More birds appeared, including petrels, and still more seaweed, “but not so many fishes, because the water was colder.” Yet there was no sign of land, and he had scant idea of his whereabouts in the Ocean Sea or in relation to his outgoing voyage. Amid the unease, the wind died down the following day, and with nothing better to do, the ship’s Indian passengers went swimming in the briny deep, as their more cautious European keepers looked on from the deck of the Niña.

That night, a revived but variable wind teased Niña to life, but Columbus and his crew resisted the temptation to proceed. They were waiting for Pinta to catch up, yet she appeared crippled. “She sailed badly close-hauled,” Columbus noted, “because she had little help from the mizzen owing to the mast not being sound.” For that lapse, the Admiral blamed his subversive rival. “If her captain, Martín Alonso Pinzón, had taken as much care to provide a good mast to the Indies,” he scolded, “where there were so many and of that sort, as he was greedy in leaving them, thinking to fill the ship with them, he would have done well.”

Columbus took comfort in the fact that the ocean remained “always very smooth as in a river,” for which he thanked God, who apparently still favored him above all others.

So it went for the remainder of January and into the middle of February 1493. One day, the seamen “killed a porpoise and a tremendous shark.” By night, the water, “very smooth,” slid silently past the ship’s hull, shattering the celestial illumination into glistening fragments.

On the evening of Sunday, February 3, Columbus tried his luck with the astrolabe and the quadrant, instruments on which navigators in many parts of the world had relied for centuries. In its simplest form, an astrolabe consists of a disk marked in degrees, together with a pointer. It is used to make astronomical measurements, especially the altitudes of celestial bodies, and to calculate latitude. Columbus’s instrument was rudimentary, and he was by no means expert with it. The quadrant, the other traditional instrument for celestial navigation, consisted of a graduated quarter circle and a sight. This was designed to take angular measurements of altitude in astronomy, and was usually made of wood or brass.
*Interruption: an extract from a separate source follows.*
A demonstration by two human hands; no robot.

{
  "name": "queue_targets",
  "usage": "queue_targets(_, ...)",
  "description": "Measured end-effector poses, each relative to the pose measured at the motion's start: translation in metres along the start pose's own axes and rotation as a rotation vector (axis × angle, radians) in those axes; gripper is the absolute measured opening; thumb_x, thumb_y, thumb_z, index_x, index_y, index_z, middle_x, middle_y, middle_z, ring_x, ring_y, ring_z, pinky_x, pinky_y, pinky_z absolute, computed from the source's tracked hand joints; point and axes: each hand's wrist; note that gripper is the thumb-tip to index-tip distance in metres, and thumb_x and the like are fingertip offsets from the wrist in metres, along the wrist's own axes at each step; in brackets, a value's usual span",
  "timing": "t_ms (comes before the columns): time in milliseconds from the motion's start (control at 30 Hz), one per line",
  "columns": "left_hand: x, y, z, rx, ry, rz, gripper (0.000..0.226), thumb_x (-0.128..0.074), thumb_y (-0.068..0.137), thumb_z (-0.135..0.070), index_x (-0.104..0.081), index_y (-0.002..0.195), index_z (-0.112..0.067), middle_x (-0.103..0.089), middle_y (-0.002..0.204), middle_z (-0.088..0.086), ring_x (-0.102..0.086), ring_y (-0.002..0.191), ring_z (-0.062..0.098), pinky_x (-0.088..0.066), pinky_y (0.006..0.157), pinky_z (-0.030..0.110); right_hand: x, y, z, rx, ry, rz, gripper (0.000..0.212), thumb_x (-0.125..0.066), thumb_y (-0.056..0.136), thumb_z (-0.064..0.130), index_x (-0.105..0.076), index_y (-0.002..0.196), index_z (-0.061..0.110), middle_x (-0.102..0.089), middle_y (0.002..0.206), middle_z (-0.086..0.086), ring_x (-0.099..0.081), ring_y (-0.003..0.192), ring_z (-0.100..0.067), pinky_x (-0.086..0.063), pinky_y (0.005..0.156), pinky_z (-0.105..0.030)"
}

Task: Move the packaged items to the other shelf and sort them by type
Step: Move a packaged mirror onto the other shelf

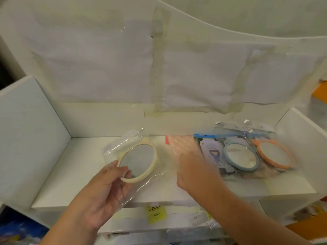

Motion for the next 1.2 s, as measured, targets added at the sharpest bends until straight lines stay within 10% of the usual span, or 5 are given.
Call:
queue_targets(133,-0.014,-0.008,-0.003,-0.006,0.066,0.143,0.033,-0.050,0.084,0.008,-0.072,0.108,0.001,-0.071,0.078,0.010,-0.071,0.061,0.018,-0.062,0.058,0.033,0.011,-0.001,-0.014,-0.015,0.130,-0.192,0.051,-0.029,0.102,0.033,-0.021,0.149,0.015,-0.057,0.124,-0.005,-0.054,0.075,-0.018,-0.046,0.059,-0.031)
queue_targets(367,-0.019,-0.003,0.001,0.031,0.095,0.105,0.028,-0.047,0.094,0.001,-0.060,0.119,0.001,-0.069,0.120,0.027,-0.066,0.113,0.046,-0.050,0.087,0.066,0.002,0.000,-0.028,-0.138,0.450,-0.305,0.042,-0.038,0.099,0.020,-0.041,0.142,0.023,-0.063,0.092,0.001,-0.063,0.077,-0.019,-0.056,0.069,-0.038)
queue_targets(567,-0.027,-0.002,0.004,-0.051,0.130,0.124,0.027,-0.052,0.089,0.000,-0.065,0.112,-0.007,-0.074,0.108,0.014,-0.075,0.091,0.027,-0.062,0.079,0.042,0.010,-0.021,-0.039,-0.360,0.979,-0.542,0.020,-0.047,0.099,0.026,-0.055,0.084,0.017,-0.050,0.056,0.000,-0.043,0.042,-0.009,-0.039,0.041,-0.024)
queue_targets(900,-0.071,-0.002,0.032,-0.069,0.233,0.235,0.041,-0.049,0.087,0.002,-0.064,0.125,0.000,-0.070,0.123,0.022,-0.071,0.106,0.031,-0.056,0.091,0.048,0.030,-0.099,-0.069,-0.571,1.631,-0.695,0.007,-0.057,0.096,0.024,-0.063,0.094,0.023,-0.072,0.078,0.006,-0.068,0.069,-0.012,-0.054,0.058,-0.026)
queue_targets(1200,-0.173,-0.037,0.125,0.031,0.326,0.392,0.034,-0.049,0.081,0.004,-0.081,0.082,-0.005,-0.077,0.088,0.016,-0.077,0.081,0.026,-0.063,0.070,0.041,0.016,-0.201,-0.154,-0.946,2.255,-0.820,0.006,-0.054,0.098,0.032,-0.059,0.101,0.029,-0.077,0.086,-0.001,-0.075,0.076,-0.018,-0.055,0.064,-0.034)
Point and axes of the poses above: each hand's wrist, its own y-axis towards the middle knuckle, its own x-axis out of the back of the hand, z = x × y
Columbus hoped to take the altitude of the North Star to ascertain his location, but failed. He blamed rough water, or, as he put it, “the rolling wouldn’t permit it.” Yet his previous sentence notes that the sea was “very smooth.” More likely, he was frustrated by his lack of skill in handling the devices, even in calm weather. A sophisticated dead-reckoning navigator who could read currents and clouds and wind with uncanny precision, Columbus lacked mastery of these instruments. In due course he gave up on the quadrant and astrolabe, and relied on his senses, especially his keen eyesight. For all his visionary qualities, Columbus remained the pragmatic Genoese sea captain, impatient with the latest navigational technology.

The trades rapidly bore Niña along, and she covered two hundred nautical miles during a twenty-four-hour period beginning on February 6. The pilot, Vicente Yáñez, assisted by a seaman, Bartolomé Roldán, persuaded themselves, and their captain, that they were approaching the Azores, the westernmost projection of European influence into the Atlantic. They convinced themselves that they spied Flores Island, discovered less than twenty years earlier, and then Madeira Island. But on this occasion Columbus’s dead reckoning misled him about the position of the two islands and the position of Niña. He believed himself seventy-five leagues south of Flores, when he was actually six hundred miles to the east and two hundred miles to the south of his presumed location, yet he remained convinced of his interpretation, and sought confirmation in the appearance of clumps of seaweed that the sailors associated with the Azores.